I've just been writing all of this about the children, and I realised that my darling Todd has been mourning in a very different way to the rest of us. But then, we all have mourned differently. Toby just went outright and cried. Harper had the China doll look. Gus didn't even understand. I tried to help everybody, and I forgot about myself. And Todd...Todd hasn't cried. I've cried when everybody's been asleep, and I've hardly slept. Todd has slept okay, sometimes he claims out or screams or whispers in his sleep, and his Noise never says anything else apart from things about Manchee - but he's never cried, or said anything about him outright to us. The only thing he's said is when we talked briefly about it in bed.

I asked him about it the other day. "I dunno what to do, Vi," he said. "Manchee's gone. Such a good ruddy dog. But 'is FUCKING HEART had to go and ruin our lives."

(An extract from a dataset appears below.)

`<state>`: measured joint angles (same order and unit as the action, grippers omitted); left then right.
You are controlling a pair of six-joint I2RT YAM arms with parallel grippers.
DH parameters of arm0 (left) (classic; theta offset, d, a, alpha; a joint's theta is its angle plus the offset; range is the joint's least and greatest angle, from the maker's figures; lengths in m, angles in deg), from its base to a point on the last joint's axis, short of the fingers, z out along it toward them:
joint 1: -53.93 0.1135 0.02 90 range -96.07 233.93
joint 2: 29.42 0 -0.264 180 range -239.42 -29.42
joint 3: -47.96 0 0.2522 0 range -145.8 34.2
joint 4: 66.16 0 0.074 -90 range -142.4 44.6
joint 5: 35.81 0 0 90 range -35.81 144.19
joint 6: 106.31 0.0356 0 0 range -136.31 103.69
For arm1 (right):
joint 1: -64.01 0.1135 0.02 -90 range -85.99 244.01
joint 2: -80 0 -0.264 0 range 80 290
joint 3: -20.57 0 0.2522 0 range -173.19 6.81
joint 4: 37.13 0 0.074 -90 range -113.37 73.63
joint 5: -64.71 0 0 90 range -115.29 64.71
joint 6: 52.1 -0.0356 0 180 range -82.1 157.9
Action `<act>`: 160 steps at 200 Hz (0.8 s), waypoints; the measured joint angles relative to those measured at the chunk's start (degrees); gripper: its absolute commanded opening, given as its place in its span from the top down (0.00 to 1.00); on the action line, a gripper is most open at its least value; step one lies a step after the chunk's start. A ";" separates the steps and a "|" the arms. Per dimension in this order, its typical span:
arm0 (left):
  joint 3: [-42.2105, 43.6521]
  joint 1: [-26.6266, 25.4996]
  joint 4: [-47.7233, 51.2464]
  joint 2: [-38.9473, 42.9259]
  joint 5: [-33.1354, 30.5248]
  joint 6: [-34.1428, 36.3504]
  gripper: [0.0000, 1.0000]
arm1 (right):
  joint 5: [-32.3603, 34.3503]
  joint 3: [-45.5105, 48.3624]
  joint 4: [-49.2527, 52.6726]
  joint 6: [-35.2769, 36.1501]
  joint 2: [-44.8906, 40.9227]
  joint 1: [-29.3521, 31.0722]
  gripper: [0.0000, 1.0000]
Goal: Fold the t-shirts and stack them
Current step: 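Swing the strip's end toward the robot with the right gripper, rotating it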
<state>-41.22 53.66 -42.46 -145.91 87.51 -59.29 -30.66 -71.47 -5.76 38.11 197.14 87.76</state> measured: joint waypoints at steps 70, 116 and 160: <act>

He doesn't say effing. He doesn't cry, either. He just walks off, out of the house, Tito at his heels, gun by his side. I can hear the squelch of his boots against the wet mud of the autumnal ground, and I sigh. _He needs to let it out, _I think. _He needs to have a good old sob._ I go to the kitchen and start preparing dinner. _And he needs to know that we're all here for him when he does._

We sat down as a family for supper. It was cabbage and rabbit stew. Todd had just been hunting for the rabbits and I could see the horror, disgust and guilt on his face as he took the first spoonful. But he allowed it to digest. I don't know if it was the rabbit or my cabbage which made him look like that, but it wasn't a nice expression. This time it was Harper who tried to make conversation.

"This is nice," she said, gesturing at her bowl. "May I ask what's in it?"

"My rabbit and Ma's cabbage," Todd replied, not looking at her.

"Oh," Harper whispered, taking another spoonful. "I like it. We should have it again sometime." I smiled and nodded at her. Tito and Acacia, the pups, came round and sniffed at our legs, begging for some food. I guess that they could smell the meat in the stew.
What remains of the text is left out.